*** Listed entries
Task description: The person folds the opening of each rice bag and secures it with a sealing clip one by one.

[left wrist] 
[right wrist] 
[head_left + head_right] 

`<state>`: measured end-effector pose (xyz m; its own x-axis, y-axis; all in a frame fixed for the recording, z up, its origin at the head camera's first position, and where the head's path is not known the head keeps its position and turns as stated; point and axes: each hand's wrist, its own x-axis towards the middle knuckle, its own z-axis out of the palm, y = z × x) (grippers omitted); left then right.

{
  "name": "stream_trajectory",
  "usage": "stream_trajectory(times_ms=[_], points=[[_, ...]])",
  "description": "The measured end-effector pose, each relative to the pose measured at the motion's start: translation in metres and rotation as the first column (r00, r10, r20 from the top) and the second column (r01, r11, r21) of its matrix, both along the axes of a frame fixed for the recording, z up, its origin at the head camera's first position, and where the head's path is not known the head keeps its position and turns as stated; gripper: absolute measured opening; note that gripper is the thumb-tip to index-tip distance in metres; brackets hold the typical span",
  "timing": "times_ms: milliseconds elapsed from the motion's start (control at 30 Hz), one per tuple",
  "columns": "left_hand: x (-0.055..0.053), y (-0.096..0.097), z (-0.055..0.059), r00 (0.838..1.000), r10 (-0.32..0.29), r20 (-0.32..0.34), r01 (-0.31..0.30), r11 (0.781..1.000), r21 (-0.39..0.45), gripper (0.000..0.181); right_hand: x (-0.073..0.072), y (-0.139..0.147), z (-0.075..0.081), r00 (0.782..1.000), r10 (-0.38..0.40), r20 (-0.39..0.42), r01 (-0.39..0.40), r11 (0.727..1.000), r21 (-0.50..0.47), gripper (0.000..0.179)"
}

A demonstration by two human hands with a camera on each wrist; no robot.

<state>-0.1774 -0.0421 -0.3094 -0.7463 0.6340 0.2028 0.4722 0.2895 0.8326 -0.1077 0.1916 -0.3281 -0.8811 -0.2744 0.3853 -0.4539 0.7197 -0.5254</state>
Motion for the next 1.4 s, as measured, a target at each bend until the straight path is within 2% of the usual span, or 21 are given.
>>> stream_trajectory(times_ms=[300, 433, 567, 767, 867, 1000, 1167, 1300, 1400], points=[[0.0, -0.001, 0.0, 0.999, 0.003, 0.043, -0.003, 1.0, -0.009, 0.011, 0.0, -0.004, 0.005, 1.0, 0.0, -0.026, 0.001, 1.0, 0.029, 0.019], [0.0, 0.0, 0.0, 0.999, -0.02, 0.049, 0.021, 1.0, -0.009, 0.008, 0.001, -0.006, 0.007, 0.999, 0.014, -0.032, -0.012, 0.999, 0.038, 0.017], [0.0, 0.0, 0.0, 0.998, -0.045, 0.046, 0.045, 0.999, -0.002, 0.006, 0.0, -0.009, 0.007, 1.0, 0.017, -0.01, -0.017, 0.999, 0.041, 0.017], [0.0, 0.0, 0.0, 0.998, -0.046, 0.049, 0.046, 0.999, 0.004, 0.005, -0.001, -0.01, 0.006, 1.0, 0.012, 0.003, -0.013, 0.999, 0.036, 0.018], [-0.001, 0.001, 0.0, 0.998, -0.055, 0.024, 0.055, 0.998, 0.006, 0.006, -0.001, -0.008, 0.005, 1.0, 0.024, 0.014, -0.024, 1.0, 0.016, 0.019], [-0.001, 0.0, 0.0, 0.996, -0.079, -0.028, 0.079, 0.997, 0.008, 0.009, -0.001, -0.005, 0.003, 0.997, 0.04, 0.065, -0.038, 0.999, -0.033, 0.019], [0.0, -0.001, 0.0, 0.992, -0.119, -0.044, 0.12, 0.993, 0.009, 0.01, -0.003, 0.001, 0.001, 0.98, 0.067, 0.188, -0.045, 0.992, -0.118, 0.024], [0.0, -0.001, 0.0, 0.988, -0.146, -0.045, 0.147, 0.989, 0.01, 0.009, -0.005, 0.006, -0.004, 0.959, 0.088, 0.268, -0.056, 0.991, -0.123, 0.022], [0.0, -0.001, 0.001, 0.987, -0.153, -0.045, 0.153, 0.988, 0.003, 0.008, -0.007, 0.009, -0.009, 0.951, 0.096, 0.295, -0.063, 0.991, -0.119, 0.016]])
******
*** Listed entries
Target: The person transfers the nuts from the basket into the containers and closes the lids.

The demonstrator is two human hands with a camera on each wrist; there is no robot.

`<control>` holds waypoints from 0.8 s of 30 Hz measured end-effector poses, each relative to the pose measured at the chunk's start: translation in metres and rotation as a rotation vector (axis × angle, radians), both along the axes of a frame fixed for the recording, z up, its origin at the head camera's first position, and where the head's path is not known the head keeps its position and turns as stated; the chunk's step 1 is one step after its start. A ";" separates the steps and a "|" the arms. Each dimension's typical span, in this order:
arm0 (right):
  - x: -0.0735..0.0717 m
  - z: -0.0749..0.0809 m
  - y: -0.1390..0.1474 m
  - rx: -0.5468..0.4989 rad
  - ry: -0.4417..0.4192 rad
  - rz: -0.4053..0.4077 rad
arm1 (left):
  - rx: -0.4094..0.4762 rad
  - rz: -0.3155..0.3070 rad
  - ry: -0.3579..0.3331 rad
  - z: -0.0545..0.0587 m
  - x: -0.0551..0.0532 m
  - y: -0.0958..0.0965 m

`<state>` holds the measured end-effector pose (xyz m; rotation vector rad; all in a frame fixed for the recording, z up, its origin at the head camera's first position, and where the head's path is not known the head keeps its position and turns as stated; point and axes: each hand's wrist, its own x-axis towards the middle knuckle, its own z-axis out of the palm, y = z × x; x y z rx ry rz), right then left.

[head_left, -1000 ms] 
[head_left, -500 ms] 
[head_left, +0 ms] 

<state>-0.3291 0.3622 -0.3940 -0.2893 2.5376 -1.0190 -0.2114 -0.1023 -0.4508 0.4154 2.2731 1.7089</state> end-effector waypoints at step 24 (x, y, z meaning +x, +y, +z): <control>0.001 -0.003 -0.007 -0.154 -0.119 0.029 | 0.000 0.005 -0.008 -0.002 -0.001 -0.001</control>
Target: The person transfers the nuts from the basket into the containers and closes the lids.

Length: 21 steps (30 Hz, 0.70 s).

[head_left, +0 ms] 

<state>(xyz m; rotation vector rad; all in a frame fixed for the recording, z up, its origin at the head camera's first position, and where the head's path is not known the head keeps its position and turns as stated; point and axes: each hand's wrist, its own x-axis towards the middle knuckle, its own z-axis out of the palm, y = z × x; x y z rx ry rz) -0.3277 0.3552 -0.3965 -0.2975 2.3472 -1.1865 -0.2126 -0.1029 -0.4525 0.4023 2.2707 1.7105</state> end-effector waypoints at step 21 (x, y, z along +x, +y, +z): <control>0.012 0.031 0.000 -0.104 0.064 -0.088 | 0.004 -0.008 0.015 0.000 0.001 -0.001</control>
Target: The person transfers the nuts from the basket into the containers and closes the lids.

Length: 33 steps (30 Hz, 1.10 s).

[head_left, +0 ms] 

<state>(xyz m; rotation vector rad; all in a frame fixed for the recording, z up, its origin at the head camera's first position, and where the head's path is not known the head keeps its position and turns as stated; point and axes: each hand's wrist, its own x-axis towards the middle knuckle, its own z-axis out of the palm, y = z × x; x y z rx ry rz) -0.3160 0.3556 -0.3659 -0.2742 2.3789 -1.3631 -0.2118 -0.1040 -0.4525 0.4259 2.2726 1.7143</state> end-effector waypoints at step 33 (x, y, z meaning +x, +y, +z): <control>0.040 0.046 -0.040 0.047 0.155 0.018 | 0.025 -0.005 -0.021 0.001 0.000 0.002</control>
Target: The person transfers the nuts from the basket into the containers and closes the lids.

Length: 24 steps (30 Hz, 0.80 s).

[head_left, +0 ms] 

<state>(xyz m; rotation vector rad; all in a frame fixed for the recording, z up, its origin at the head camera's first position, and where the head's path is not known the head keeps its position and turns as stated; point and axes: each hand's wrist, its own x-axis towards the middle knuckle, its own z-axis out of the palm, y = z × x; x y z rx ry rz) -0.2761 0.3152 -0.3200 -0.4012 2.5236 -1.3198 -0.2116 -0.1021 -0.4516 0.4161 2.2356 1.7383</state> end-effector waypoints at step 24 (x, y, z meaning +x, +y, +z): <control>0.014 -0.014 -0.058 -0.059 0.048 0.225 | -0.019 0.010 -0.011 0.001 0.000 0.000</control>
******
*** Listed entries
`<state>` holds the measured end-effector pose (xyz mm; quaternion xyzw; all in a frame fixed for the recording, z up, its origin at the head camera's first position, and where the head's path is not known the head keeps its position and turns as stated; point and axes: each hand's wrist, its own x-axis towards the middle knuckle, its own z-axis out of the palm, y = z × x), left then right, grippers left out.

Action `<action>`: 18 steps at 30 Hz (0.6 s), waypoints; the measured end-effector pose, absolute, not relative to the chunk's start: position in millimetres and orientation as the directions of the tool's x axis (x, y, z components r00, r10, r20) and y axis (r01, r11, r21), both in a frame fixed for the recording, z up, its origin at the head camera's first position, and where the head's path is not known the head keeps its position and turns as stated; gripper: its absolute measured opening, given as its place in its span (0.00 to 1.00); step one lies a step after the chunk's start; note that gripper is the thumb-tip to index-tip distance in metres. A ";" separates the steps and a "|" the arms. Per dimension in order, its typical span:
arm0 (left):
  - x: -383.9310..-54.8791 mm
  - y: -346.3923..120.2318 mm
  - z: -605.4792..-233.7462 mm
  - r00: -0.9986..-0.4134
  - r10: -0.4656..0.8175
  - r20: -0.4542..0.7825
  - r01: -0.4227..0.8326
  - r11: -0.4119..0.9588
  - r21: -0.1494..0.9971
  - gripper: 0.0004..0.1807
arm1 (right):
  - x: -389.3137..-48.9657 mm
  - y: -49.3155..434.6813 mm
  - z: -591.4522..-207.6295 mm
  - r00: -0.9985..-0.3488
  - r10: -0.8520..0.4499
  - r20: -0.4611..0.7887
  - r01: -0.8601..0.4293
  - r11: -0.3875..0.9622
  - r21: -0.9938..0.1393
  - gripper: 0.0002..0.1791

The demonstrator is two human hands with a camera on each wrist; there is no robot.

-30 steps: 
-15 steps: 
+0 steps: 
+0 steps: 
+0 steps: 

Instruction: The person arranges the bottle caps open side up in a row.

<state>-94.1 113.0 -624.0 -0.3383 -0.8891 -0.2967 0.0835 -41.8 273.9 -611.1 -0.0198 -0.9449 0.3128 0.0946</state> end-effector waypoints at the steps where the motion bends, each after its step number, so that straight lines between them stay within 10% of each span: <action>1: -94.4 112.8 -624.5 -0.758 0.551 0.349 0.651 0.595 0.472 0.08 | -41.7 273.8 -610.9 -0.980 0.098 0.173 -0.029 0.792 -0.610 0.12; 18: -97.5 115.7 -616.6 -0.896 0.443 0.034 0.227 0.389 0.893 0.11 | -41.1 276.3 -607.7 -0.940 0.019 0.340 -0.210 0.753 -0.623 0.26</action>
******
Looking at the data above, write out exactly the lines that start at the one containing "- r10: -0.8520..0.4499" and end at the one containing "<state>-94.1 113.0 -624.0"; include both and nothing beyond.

#### [Response]
  - r10: -0.8520..0.4499
  - r20: -0.4611..0.7887
  - r01: -0.8601..0.4293
  - r11: -0.3875..0.9622
  - r21: -0.9938..0.1393
  - gripper: 0.0002..0.1791

The demonstrator is two human hands with a camera on each wrist; there is no robot.

-30 steps: 
-15 steps: 
+0 steps: 
+0 steps: 
+0 steps: 

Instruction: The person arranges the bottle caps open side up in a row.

<state>-94.1 113.0 -624.0 -0.3383 -0.8891 -0.2967 0.0835 -41.8 273.9 -611.1 -0.0198 -0.9449 0.3128 0.0946</state> end-effector waypoints at the steps where the motion bends, each after its step number, so that straight lines between them stay within 10% of each span: <action>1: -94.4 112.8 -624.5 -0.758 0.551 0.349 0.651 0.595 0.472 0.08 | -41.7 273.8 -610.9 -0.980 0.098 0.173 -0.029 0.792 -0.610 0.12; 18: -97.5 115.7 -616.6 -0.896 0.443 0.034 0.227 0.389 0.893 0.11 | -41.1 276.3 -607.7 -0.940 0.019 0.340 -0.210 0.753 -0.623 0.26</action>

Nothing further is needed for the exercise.